During a joint press conference following his meeting with visiting Merkel on Oct. 18, Prime Minister Ahmet Davutoğlu said Turkey was ready to work with Germany and the EU on the migration crisis and would take all measures to prevent illegal migration. However, the prime minister noted Ankara was focused on four issues:
The opening of EU negotiation chapters, visa liberalization, the transfer of 3 billion euros from the EU to Turkey for migrant support and the invitation of Turkish leaders to EU summits.
“If you were a powerful and esteemed country, they would invite you [to the EU] anyhow. There wouldn’t be any need for you to demand [an invitation]. Turkey is degraded as a country which obtrusively gets itself invited. I take this to heart,” Kılıçdaroğlu said, arguing the AKP, in power since 2002, has gradually downgraded the country’s reputation.
“In the past, Turkey used to be invited everywhere.
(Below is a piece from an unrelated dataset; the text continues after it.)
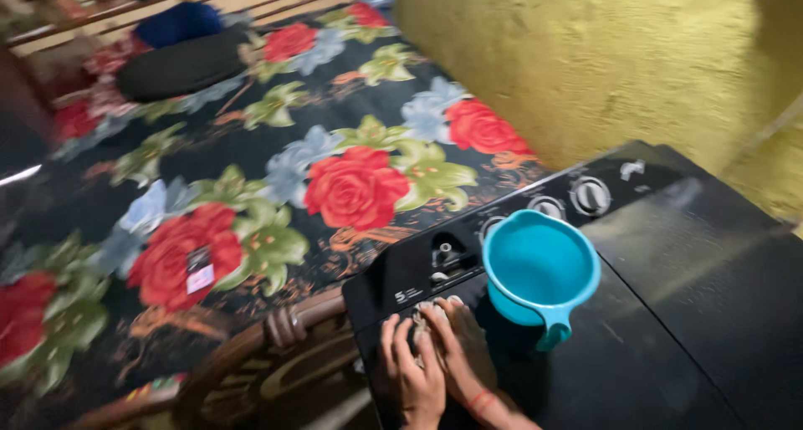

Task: The person wipes the exterior surface and knobs of a washing machine using a cloth.

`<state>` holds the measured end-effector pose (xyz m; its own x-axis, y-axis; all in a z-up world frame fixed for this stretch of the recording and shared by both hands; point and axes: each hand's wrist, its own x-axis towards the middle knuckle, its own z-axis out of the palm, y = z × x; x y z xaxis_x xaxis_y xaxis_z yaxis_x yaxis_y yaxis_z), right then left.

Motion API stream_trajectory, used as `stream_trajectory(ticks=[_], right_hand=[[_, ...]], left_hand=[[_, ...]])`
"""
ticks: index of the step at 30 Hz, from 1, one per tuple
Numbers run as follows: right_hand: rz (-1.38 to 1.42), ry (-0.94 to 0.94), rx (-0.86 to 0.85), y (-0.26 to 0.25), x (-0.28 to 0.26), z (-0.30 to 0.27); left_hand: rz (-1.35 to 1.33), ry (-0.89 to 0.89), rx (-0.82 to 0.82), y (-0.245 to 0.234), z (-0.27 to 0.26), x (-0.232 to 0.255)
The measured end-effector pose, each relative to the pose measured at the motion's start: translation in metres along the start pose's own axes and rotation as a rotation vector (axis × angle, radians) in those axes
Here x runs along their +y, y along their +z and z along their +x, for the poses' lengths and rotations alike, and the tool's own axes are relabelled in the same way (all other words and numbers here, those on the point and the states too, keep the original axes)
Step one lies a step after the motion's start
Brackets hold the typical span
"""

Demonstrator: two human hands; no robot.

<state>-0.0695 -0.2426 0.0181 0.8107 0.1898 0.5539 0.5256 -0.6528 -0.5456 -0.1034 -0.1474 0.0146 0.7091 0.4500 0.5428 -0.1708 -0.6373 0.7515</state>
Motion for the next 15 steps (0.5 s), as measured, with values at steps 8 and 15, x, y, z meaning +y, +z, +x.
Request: stream_trajectory(ticks=[8, 15], right_hand=[[-0.005, -0.264, -0.229, 0.015, -0.052, 0.029], [0.031, -0.404, -0.408, 0.015, -0.09, 0.007]], left_hand=[[0.027, -0.36, 0.25, -0.035, -0.029, -0.067], [-0.06, -0.604, 0.27, -0.081, -0.047, -0.069]])
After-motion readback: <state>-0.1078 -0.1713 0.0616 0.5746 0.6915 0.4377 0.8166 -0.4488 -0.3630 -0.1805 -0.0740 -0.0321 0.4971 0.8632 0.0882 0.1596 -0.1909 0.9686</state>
Now, it is being excluded from everywhere,” he said.
Handing the mandate ‘like lambs’
Kılıçdaroğlu also commented on recent remarks by President Recep Tayyip Erdoğan, who lashed out at the opposition for criticizing his gargantuan presidential palace, dubbed the “unregistered palace,” saying they would eventually submissively visit the palace like “lambs.”
“Both the main opposition party and other opposition parties tirelessly mention the ‘unregistered palace’ in the face of a president who was elected by popular vote,” Erdoğan said on Oct. 17. Challenging opposition leaders’ decision to avoid visiting the controversial palace in protest, he said, “Sooner or later you will come like lambs.”
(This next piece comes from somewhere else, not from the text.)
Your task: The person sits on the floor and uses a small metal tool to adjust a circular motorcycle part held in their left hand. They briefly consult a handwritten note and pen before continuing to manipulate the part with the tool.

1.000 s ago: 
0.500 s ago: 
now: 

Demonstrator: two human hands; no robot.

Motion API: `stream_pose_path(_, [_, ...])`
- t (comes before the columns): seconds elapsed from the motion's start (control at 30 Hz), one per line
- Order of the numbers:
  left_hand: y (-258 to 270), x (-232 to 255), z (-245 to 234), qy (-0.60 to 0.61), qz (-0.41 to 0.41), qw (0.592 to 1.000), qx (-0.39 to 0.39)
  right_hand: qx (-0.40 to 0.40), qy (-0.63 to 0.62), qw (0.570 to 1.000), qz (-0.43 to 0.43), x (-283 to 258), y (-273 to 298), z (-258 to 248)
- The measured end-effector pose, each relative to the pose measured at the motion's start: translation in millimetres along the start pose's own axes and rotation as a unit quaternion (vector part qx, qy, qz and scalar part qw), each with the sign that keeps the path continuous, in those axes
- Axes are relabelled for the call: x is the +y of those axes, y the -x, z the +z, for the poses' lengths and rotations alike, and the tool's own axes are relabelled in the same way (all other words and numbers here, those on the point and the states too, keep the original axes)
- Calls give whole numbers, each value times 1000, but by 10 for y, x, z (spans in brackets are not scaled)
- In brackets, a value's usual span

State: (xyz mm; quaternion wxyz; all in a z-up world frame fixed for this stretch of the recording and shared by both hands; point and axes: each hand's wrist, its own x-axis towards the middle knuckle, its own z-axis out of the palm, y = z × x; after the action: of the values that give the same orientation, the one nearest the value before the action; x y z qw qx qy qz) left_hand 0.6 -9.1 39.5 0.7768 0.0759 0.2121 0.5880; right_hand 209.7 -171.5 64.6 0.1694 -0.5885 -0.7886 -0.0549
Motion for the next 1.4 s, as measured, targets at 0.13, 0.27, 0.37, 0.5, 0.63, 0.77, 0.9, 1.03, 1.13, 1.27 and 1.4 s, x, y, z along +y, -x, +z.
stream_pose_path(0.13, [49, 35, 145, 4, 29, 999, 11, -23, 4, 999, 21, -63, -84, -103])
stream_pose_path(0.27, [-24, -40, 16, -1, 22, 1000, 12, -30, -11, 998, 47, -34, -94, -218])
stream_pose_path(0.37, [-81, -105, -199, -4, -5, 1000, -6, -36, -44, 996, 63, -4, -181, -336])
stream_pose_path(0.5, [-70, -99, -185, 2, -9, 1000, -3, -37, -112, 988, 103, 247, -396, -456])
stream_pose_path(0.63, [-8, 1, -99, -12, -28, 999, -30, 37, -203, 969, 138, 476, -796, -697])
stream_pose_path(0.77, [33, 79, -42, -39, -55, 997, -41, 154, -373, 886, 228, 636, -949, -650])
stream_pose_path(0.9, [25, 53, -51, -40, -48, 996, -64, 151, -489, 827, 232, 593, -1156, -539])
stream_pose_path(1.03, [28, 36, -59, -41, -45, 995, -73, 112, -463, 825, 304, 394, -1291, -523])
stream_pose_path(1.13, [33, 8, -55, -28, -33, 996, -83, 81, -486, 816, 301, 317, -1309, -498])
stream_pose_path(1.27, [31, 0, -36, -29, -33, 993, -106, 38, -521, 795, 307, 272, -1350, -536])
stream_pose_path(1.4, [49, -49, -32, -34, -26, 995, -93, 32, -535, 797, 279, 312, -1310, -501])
“It appears that he [Erdoğan] hands the mandate [to the CHP] like lambs. The election results [of Nov. 1] will oblige him to do so. He is trying to lay the ground for that in his own style,” Kılıçdaroğlu said.
Erdoğan did not hand the CHP the mandate, hence a chance to form a coalition government, after the failure of talks with the AKP following the June 7 elections. The CHP accused him of violating the constitution. But Erdoğan has snapped back, saying he could not meet Kılıçdaroğlu because the CHP leader refused to set foot in his gigantic presidential palace that opened last year amid huge controversy.